Zhou Wei, Fritsche Lars G, Das Sayantan, Zhang He, Nielsen Jonas B, Holmen Oddgeir L, Chen Jin, Lin Maoxuan, Elvestad Maiken B, Hveem Kristian, Abecasis Goncalo R, Kang Hyun Min, Willer Cristen J
Department of Computational Medicine and Bioinformatics, University of Michigan, Ann Arbor, Michigan, United States of America.
K.G. Jebsen Center for Genetic Epidemiology, Department of Public Health and Nursing, Norwegian University of Science and Technology, Trondheim, Norway.
Genet Epidemiol. 2017 Dec;41(8):744-755. doi: 10.1002/gepi.22067. Epub 2017 Sep 1.

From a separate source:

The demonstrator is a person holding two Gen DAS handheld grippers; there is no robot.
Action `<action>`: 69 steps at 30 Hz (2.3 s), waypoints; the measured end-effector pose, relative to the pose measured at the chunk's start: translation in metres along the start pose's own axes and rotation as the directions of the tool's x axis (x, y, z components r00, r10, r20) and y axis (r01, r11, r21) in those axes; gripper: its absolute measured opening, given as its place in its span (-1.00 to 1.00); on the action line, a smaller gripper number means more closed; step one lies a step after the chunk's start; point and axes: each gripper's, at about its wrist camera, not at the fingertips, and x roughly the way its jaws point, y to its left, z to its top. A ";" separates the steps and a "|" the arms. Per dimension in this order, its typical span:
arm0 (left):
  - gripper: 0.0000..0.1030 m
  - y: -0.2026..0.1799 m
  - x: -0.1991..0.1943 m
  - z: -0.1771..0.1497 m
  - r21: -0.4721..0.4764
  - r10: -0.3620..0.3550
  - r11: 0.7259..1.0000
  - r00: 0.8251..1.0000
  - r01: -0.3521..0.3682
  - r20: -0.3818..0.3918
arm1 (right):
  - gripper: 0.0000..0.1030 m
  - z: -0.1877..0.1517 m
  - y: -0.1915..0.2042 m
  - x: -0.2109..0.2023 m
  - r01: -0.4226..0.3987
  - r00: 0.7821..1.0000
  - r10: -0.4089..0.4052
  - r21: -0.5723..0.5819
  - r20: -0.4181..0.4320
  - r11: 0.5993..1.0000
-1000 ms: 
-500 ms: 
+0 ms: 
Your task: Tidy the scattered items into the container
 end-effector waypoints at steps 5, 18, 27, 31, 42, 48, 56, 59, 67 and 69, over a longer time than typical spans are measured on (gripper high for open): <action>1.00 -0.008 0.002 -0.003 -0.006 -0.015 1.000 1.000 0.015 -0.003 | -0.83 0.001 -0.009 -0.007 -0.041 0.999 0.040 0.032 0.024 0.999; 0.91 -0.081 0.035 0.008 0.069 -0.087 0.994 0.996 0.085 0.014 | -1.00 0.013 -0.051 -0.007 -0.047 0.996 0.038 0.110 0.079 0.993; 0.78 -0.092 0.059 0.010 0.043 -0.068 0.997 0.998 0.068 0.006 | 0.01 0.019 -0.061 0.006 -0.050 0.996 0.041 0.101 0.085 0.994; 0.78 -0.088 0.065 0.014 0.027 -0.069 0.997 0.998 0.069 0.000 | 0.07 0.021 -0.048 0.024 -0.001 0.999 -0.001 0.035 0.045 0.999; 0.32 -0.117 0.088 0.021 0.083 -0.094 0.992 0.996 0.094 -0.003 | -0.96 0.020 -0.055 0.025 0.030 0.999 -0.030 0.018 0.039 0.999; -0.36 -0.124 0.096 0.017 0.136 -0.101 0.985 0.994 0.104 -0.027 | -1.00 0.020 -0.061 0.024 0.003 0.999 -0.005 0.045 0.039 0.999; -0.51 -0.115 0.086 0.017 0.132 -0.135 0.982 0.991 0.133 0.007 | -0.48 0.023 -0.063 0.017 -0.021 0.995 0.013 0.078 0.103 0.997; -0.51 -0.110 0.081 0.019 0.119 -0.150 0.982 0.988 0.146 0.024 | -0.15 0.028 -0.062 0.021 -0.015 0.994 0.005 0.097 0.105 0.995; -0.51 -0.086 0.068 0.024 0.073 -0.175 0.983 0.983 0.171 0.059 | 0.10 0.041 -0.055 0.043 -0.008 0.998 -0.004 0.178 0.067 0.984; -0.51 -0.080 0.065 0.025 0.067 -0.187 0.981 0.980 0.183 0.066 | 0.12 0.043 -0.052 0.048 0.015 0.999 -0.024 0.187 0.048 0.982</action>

The accuracy of genotype imputation depends upon two factors: the sample size of the reference panel and the genetic similarity between the reference panel and the target samples. When multiple reference panels are not consented to combine together, it is unclear how to combine the imputation results to optimize the power of genetic association studies. We compared the accuracy of 9,265 Norwegian genomes imputed from three reference panels-1000 Genomes phase 3 (1000G), Haplotype Reference Consortium (HRC), and a reference panel containing 2,201 Norwegian participants from the population-based Nord Trøndelag Health Study (HUNT) from low-pass genome sequencing. We observed that the population-matched reference panel allowed for imputation of more population-specific variants with lower frequency (minor allele frequency (MAF) between 0.05% and 0.5%). The overall imputation accuracy from the population-specific panel was substantially higher than 1000G and was comparable with HRC, despite HRC being 15-fold larger. These results recapitulate the value of population-specific reference panels for genotype imputation. We also evaluated different strategies to utilize multiple sets of imputed genotypes to increase the power of association studies. We observed that testing association for all variants imputed from any panel results in higher power to detect association than the alternative strategy of including only one version of each genetic variant, selected for having the highest imputation quality metric. This was particularly true for lower frequency variants (MAF < 1%), even after adjusting for the additional multiple testing burden.
参考面板的样本量以及参考面板与目标样本之间的遗传相似性。当不同意将多个参考面板合并在一起时,尚不清楚如何合并填充结果以优化基因关联研究的效能。我们比较了从三个参考面板——千人基因组计划第三阶段(1000G)、单倍型参考联盟(HRC)以及一个包含来自基于人群的北特伦德拉格健康研究(HUNT)的2201名挪威参与者的参考面板(通过低通量基因组测序获得)对9265个挪威基因组进行填充的准确性。我们观察到,与人群匹配的参考面板能够填充更多低频(次要等位基因频率(MAF)在0.05%至0.5%之间)的人群特异性变异。尽管HRC的规模是人群特异性面板的15倍,但人群特异性面板的总体填充准确性显著高于1000G,且与HRC相当。这些结果再次证明了人群特异性参考面板在基因型填充中的价值。我们还评估了利用多组填充基因型来提高关联研究效能的不同策略。我们观察到,对从任何面板填充的所有变异进行关联测试,比仅纳入每个遗传变异的一个版本(选择具有最高填充质量指标的版本)这一替代策略,具有更高的检测关联的效能。对于低频变异(MAF < 1%)尤其如此,即使在调整了额外的多重检验负担之后。